Activity: Using the listing that follows, return every line with the word "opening".

Entries supplied:

——————————

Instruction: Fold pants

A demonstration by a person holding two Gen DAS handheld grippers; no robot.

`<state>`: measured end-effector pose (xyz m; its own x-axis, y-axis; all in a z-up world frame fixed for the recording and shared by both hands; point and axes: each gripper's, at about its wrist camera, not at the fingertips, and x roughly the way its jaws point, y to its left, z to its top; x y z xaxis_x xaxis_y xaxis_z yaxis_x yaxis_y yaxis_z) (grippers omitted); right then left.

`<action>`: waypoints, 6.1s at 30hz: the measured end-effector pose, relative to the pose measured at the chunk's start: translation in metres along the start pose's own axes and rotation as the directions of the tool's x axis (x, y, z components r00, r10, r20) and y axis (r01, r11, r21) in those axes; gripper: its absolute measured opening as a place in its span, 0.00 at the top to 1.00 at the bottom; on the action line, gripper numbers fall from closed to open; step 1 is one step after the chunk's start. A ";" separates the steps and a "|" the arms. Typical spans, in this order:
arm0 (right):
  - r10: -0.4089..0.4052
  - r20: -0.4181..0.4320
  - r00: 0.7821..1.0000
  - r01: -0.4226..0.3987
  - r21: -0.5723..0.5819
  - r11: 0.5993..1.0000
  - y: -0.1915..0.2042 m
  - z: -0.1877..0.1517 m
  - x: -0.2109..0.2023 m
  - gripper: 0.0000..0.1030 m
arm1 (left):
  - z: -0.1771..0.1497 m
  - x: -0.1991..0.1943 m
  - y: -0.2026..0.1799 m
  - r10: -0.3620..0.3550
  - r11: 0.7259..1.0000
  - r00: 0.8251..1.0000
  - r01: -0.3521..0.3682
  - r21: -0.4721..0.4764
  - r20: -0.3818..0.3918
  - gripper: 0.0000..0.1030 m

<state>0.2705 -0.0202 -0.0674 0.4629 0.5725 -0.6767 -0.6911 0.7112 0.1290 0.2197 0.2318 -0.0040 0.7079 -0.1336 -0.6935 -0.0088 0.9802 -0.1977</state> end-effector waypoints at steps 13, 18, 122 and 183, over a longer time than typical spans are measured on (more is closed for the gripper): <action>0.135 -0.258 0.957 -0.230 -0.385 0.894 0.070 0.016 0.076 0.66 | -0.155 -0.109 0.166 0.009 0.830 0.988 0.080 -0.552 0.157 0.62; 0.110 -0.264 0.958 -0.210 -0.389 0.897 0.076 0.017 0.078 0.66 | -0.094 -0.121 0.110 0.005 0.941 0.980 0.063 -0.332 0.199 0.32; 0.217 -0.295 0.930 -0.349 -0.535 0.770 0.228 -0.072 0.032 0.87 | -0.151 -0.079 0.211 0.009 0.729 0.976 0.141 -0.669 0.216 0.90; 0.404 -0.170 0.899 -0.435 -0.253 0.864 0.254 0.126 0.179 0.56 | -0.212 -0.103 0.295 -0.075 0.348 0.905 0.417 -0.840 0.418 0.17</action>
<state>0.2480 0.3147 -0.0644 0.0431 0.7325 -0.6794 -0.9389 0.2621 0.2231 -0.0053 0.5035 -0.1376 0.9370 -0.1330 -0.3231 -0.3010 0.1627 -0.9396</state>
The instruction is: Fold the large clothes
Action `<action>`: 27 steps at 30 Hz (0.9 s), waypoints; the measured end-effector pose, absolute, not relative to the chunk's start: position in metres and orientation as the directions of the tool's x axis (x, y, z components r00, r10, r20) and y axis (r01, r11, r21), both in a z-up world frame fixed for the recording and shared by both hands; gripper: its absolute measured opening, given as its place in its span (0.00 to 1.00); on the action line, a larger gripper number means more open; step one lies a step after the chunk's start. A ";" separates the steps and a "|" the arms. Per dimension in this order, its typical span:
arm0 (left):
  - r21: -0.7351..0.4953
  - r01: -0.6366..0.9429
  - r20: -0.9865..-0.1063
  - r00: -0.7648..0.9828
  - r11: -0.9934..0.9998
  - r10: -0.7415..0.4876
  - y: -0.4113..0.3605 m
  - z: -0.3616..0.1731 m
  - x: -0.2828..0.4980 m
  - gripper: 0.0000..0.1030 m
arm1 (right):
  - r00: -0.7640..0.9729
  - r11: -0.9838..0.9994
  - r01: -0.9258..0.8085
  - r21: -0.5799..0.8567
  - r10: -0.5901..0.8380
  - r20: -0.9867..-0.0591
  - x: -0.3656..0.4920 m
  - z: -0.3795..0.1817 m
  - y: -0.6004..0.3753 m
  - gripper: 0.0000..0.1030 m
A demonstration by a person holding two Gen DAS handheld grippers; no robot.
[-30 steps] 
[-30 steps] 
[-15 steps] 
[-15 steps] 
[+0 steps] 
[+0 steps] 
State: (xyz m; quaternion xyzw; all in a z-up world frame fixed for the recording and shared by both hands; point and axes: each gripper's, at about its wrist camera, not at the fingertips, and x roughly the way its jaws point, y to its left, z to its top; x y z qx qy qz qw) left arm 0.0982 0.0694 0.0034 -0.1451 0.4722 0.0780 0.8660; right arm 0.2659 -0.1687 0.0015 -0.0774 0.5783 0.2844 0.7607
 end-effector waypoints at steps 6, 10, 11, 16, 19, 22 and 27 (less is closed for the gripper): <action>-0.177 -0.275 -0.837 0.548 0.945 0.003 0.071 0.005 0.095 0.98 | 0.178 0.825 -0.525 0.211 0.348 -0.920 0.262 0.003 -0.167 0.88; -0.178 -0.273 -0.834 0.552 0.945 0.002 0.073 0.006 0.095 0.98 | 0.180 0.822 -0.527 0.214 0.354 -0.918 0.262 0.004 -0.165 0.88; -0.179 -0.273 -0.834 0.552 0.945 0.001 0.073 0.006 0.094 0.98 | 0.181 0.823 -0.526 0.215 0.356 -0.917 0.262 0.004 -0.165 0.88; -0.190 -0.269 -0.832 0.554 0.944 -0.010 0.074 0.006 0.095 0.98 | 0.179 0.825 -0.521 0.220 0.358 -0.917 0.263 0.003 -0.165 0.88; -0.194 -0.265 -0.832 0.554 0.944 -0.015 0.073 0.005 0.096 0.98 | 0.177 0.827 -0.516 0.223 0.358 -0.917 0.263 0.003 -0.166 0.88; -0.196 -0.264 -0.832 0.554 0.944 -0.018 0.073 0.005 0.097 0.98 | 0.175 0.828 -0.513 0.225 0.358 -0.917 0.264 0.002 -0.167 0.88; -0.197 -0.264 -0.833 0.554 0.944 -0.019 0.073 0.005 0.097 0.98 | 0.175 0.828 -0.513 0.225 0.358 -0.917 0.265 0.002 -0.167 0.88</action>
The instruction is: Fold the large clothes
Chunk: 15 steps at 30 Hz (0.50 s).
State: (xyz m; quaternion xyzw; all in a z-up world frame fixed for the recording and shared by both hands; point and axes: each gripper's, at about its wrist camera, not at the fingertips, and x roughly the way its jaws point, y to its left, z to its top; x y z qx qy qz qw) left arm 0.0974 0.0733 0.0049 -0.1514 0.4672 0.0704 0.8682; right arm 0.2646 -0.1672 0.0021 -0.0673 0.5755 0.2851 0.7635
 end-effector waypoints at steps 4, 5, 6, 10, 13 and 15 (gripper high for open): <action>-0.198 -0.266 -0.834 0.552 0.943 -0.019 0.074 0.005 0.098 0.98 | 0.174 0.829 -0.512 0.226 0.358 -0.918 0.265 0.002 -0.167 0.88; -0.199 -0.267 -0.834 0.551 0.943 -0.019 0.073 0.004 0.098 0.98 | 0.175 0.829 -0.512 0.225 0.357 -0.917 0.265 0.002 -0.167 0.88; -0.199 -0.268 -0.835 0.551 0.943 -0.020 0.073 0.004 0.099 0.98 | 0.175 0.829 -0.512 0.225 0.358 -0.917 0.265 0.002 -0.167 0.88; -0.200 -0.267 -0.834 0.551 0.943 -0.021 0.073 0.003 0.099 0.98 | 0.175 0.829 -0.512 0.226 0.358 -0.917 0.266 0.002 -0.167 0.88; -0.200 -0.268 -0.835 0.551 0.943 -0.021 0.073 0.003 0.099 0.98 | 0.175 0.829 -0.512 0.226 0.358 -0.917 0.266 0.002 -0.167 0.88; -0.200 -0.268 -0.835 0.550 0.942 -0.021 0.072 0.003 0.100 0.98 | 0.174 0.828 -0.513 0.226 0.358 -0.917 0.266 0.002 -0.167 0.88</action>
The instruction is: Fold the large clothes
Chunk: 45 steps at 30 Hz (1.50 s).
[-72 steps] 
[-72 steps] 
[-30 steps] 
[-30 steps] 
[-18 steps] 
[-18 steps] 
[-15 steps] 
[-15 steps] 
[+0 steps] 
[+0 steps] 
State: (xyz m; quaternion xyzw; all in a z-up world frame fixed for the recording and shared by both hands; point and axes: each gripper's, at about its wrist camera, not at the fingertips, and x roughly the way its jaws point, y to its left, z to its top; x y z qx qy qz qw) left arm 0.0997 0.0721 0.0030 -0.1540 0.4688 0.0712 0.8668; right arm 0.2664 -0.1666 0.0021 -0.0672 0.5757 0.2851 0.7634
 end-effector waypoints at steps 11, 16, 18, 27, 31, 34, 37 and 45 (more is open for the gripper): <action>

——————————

Answer to this task:
`<action>`: waypoints, 6.1s at 30hz: the measured end-effector pose, relative to the pose measured at the chunk's start: translation in metres along the start pose's own axes and rotation as the directions of the tool's x axis (x, y, z components r00, r10, r20) and y axis (r01, r11, r21) in those axes; gripper: its absolute measured opening as a place in its span, 0.00 at the top to 1.00 at the bottom; on the action line, gripper numbers fall from closed to open; step 1 is one step after the chunk's start. A ";" separates the steps and a "|" the arms. Typical spans, in this order:
Action `<action>`: 27 steps at 30 Hz (0.9 s), waypoints; the measured end-effector pose, absolute, not relative to the chunk's start: position in metres and orientation as the directions of the tool's x axis (x, y, z components r00, r10, r20) and y axis (r01, r11, r21), both in a z-up world frame fixed for the recording and shared by both hands; gripper: its absolute measured opening, given as its place in its span (0.00 to 1.00); on the action line, a larger gripper number means more open; step one lies a step after the chunk's start. A ";" separates the steps and a "|" the arms. Per dimension in this order, its typical span:

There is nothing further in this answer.